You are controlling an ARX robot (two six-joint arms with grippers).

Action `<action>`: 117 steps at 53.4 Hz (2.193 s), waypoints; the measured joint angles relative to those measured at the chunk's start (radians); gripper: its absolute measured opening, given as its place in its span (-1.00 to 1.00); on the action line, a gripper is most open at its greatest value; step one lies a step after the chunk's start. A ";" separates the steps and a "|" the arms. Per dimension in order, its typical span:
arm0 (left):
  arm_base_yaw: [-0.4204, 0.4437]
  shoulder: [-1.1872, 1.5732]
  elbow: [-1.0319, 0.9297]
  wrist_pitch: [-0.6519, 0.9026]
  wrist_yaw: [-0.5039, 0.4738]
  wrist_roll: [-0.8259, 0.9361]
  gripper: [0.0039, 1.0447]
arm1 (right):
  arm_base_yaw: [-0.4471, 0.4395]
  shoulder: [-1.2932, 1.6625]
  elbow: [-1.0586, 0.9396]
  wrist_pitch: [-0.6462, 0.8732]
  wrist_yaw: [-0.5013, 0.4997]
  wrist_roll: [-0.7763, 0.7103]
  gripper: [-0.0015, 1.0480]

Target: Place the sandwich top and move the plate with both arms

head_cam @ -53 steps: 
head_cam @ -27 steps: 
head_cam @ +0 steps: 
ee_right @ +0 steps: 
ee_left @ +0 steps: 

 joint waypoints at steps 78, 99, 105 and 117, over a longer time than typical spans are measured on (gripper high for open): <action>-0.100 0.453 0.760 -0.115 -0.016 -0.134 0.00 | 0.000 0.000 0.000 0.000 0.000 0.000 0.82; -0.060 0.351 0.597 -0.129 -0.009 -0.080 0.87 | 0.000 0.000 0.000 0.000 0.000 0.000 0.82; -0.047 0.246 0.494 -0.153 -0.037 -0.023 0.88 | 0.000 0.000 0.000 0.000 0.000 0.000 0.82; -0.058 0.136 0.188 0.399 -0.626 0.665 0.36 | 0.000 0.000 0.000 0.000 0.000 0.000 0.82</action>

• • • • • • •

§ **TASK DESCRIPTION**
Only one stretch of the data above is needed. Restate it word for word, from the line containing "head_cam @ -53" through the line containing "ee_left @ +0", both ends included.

§ **SOLUTION FOR THIS TASK**
head_cam @ -53 steps: 
head_cam @ -27 steps: 
head_cam @ +0 steps: 
ee_right @ +0 steps: 
ee_left @ +0 steps: 

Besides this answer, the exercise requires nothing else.